The 2020 spring sports season was going to be put on hold due to the COVID-19 pandemic. About a month later the season was officially canceled, robbing the Nevada boys of their dream of reaching state for the second time in three years. 

“I didn’t have anything to say,” Buenrrostro said. “As soon as we knew what was going on, we were just devastated. I was hoping to get out there and play the sport I love.” 

The members of the Nevada girls’ team felt the same way. 

“I was heartbroken,” Nevada junior Mayzi Weig said. “Soccer is one of my favorite sports.” 

For nearly three decades, soccer has been a source of great pride for Nevada.  

From the days of Harv Bainter shouting out instructions in his gruff voice to the boys on their way to winning the 2000 Class 1A state championship to current girls’ head coach Randy Davis and his assistant Justin Evans yelling out "well done!" after another good play, soccer has had a grip on Nevada. 

The purple and yellow shirts worn by the Cub faithful have been a constant staple at both state soccer tournaments over the years. In addition to the boys’ state championship, the girls have back-to-back runner-up finishes in 2014 and 2015. 

It was tough on everyone to have the sport taken away last spring. 

“Being able to play is huge for the kids, families, coaches and community supporters,” Nevada head boys’ coach Todd Sampson said. “That was the first time in my life that a high school sports season has ever been canceled for any reason and it was surreal living through it.” 

In June the state of Iowa gave everyone hope by allowing baseball and softball to compete. It was a success. 

The fall and winter seasons soon followed. Now everything has gone full circle with the return of spring sports. 

“If I had to quantify how important it has been for the kids at Nevada Community School District to have the opportunity to learn in the classroom and participate in every extra-curricular activity, this year it would definitely be an 11 on a scale of 10,” Sampson said. “The experiences, relationships and memories that are made in high school are important in a young person's growth. The school district did a great job of providing the opportunities.” 

Buenrrostro, Weig, Sampson and the rest of the Nevada soccer community couldn’t be more excited to start competing again. 

“Just being out there is going to be the best thing,” Buenrrostro said. “It’s definitely going to be an amazing feeling.” 

There will be some hurdles for both teams to overcome. 

They must continue to abide by COVID safety protocols. On the field the players need to get used to playing together and learn new formations after a long layoff. 

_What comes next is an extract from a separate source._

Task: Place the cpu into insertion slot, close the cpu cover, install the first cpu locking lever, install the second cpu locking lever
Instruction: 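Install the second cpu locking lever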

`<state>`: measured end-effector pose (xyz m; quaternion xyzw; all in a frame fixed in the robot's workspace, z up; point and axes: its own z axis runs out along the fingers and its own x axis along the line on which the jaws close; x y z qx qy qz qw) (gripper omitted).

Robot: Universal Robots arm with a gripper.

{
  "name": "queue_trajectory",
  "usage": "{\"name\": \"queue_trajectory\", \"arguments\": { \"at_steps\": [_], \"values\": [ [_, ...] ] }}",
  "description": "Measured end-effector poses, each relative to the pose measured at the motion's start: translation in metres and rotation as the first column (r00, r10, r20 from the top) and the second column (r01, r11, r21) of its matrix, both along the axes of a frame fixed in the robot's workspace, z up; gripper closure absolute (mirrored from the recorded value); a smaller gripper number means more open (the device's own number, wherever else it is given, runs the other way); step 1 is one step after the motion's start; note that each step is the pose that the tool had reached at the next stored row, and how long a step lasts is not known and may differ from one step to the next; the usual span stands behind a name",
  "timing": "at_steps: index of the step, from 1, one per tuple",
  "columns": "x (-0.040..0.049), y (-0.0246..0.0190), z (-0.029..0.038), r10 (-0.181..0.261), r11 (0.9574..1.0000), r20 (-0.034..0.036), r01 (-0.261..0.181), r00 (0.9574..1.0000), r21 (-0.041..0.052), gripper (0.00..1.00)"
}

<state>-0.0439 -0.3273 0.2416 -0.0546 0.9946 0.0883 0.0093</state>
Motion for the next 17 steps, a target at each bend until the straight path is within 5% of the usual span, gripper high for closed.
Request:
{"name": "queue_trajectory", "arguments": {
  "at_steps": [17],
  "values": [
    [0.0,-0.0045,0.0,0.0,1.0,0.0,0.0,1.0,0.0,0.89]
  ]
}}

There will also be a big learning curve for the younger players. 

“Our biggest challenge is we have a lot of upcoming freshmen,” Weig said. “We’ve been trying during practice to unite with them to build that team chemistry. It’s hard, but we just have to communicate a lot and use practices to our advantage.” 

Buenrrostro is a senior this year. He’s taken it upon himself to help get the freshmen and sophomores caught up. 

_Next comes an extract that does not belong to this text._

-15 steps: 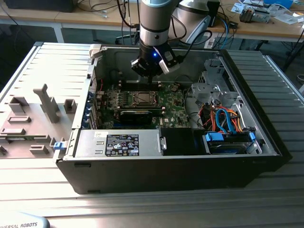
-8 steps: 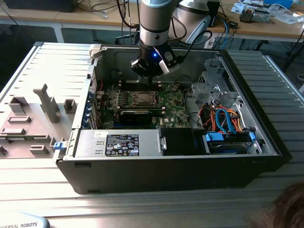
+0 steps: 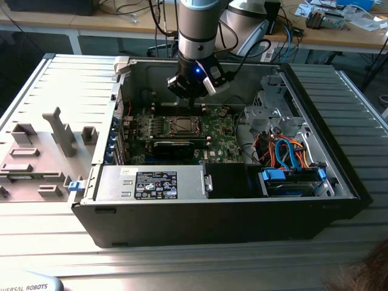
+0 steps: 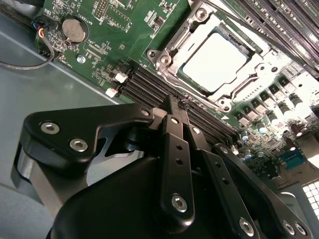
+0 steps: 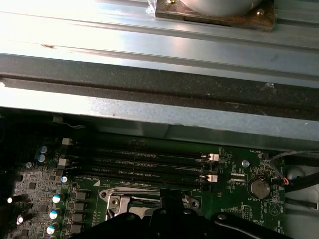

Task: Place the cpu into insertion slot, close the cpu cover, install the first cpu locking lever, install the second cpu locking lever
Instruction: 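Install the second cpu locking lever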

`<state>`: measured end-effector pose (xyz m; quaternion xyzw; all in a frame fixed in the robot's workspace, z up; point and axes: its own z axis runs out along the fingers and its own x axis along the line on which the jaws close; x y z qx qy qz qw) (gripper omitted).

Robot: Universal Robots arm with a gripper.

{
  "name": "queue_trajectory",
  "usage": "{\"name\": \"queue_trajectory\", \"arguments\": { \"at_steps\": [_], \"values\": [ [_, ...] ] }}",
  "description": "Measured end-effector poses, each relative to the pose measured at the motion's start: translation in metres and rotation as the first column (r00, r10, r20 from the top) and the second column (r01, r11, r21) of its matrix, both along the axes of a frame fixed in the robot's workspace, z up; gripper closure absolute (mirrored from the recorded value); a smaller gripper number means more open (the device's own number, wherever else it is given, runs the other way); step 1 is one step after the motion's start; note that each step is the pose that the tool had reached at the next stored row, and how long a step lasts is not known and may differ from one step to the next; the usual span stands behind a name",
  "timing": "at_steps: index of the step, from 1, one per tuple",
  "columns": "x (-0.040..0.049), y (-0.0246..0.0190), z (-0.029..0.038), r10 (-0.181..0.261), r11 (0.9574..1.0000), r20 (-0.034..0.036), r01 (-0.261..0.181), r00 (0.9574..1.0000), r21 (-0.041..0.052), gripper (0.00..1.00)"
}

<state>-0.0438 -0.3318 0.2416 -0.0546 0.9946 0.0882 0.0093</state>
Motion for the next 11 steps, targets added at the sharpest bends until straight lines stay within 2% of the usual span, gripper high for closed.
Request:
{"name": "queue_trajectory", "arguments": {
  "at_steps": [11],
  "values": [
    [0.0,-0.0031,0.0,0.0,1.0,0.0,0.0,1.0,0.0001,0.89]
  ]
}}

“I get to share what I know with those younger guys,” Buenrrostro said. “I want to inspire those younger kids to be better and then carry that on to the future teams.” 

Sampson likes where his team is at after the first week of practice. 

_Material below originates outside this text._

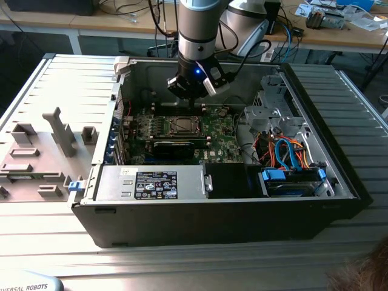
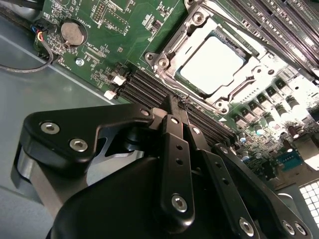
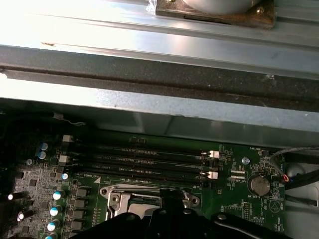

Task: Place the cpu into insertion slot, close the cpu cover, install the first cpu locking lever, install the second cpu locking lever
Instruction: 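Install the second cpu locking lever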

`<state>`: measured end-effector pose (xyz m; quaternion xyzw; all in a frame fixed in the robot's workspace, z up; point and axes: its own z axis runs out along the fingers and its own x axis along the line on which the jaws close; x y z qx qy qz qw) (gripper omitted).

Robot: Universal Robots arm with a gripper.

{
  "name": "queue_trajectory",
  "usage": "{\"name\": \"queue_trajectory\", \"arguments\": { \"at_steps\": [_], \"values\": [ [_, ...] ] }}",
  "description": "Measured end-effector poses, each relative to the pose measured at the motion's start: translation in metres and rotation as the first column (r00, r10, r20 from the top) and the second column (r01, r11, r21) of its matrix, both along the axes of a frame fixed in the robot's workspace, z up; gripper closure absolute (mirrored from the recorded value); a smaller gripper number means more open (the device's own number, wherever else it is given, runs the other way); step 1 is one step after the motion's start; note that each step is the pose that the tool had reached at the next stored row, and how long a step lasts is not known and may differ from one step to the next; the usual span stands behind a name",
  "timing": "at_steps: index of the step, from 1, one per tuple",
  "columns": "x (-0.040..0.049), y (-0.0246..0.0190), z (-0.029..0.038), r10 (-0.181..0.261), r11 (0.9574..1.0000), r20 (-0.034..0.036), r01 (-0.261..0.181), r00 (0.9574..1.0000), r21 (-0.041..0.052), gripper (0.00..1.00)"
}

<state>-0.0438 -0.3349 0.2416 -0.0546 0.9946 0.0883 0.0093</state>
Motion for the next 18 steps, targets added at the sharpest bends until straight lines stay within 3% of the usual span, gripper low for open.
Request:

“We are in the process of ironing out all the technical stuff, but that will come with time,” Sampson said. “I just enjoy seeing the growth and improvement from day to day.  I think we will be a fun team to watch this year.” 

The Nevada girls are also looking strong. Weig, Tessa Borwick, Erin Coogler, Kayla Dunson, Tessa Borwick, Hannah Thomsen, Hannah Fritz, Savannah Skaggs, Aubrey Gibson, Alexandria Arnaud and Addi Vorm all made contributions on the 2019 team that qualified for state. 

“We have a lot of returners – that helps a lot with that chemistry,” Weig said. “A lot of my teammates and myself are hard workers and willing to put in that effort to do whatever to get to state.” 

But for right now the focus is on being ready to step out on the field for the first time. The Cub boys host Ballard for their opener on Thursday and the girls host Collins-Maxwell April 5. 

“I’m just looking forward to winning our first game and just being able to play with everyone,” Weig said. “I’m gonna have a big smile on my face.”